Friday, December 27, 2013

Gelli on my Plate

"Creativity is piercing the mundane to find the marvelous."  Bill Moyers

A few weeks ago I got a  Gelli Arts printing plate as a Hanukkah present from my husband. It wasn't a total surprise since it was on my short wish list, but nevertheless I was very excited to see it. I'd read all about it and seen many videos and pictures of prints that people had made with it. I was intrigued and figured there must be lots of ways to incorporate Zentangle with these types of prints.

For those of you who aren't familiar with a gel printing plate, you should check out my link above, but in a nutshell, it is a printing plate made out of a gel-like plastic. You apply acrylic paint to the surface and then add and subtract color and designs using many different kinds of tools, stencils, brushes, etc. Then you lay paper on top of it, rub with your hands, and lift the paper off with the print on it.

A couple of days ago it was time to play. I pulled out my small supply of acrylic paints, a pile of white cardstock, some stencils, and some wedges (the wedges were a gift from my daughter). I won't explain the process here since I certainly don't claim to be an expert, and there are plenty of videos to watch online of people who have a better idea of what they're doing. But I will say that I went through lots of paper, and was not happy with most of the prints I made. Here's a picture of one of only a couple of prints that I liked.

I used a tulip stencil from Joggles, a wedge, and another flower stencil from Crafters Workshop. I painted, brayered (to roll the paint over the gelli plate), stenciled, and printed, then painted some more, brayered some more, stenciled some more, and printed again. Adding layers gives it lots of depth, but unfortunately I was not always satisfied with my combinations. In the above picture I got the results I was going for - white tulips to tangle with a colorful, layered background.

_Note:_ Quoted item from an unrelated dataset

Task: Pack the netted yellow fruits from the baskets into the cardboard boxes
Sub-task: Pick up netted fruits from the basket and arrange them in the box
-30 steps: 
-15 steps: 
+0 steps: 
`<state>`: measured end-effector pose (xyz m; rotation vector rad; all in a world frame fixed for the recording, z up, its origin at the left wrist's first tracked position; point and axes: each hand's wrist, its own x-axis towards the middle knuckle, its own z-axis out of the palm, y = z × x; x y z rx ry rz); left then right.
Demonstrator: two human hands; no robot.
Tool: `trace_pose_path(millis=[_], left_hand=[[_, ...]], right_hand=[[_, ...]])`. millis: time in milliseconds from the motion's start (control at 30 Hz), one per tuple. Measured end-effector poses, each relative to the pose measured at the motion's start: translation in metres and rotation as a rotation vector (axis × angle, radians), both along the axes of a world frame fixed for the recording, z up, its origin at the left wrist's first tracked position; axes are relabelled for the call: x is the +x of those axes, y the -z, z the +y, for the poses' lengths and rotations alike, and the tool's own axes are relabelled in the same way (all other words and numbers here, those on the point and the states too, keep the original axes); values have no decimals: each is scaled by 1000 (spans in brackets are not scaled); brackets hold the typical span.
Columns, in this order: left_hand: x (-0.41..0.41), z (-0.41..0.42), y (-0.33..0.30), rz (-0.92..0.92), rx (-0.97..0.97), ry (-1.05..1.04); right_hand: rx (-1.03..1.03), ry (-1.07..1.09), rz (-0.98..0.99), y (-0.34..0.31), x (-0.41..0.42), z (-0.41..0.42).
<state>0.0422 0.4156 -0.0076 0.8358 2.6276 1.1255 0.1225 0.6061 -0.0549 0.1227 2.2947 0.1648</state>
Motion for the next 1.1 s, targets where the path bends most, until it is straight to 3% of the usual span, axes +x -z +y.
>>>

So next (after lots of cleanup) it was on to the tangling. At this point (probably a little late to be thinking about it), I wasn't sure how my Microns would work on top of all the layers of acrylic paint. I've worked on water color before, but never acrylic. Luckily I had no problem with the pen. When I was done tangling I wasn't so sure whether or not they looked like tulips or just lollipops! I outlined the petals which helped give them more definition....still not sure if I should grow them or eat them.

Then I decided to try some pencil shading, not so sure how that would work on top of the paint. But again, like with the pen, I was pleasantly surprised at how well it turned out. I don't know if it's really visible in the picture below, but the shading did help to give the flowers some more definition.

Admittedly, I need to do lots more playing with the Gelli Plate to get better at it. There's always a learning curve when trying a new product. I have a couple of ideas up my sleeve for next time, in an attempt to make the tangling stand out more. I'll let you know how it goes.


  1. It's really lovely, Caren - I do like being able to see the various stages and the final effect looks as if it were planned from the very start! Have fun! Axxx

    1. Thanks Annie. I'm looking forward to finding some more time to play with the gelli plate and hoping that my results will satisfy me more often.

  2. This is a STUNNING piece - you've perfectly combined two of my favourite things!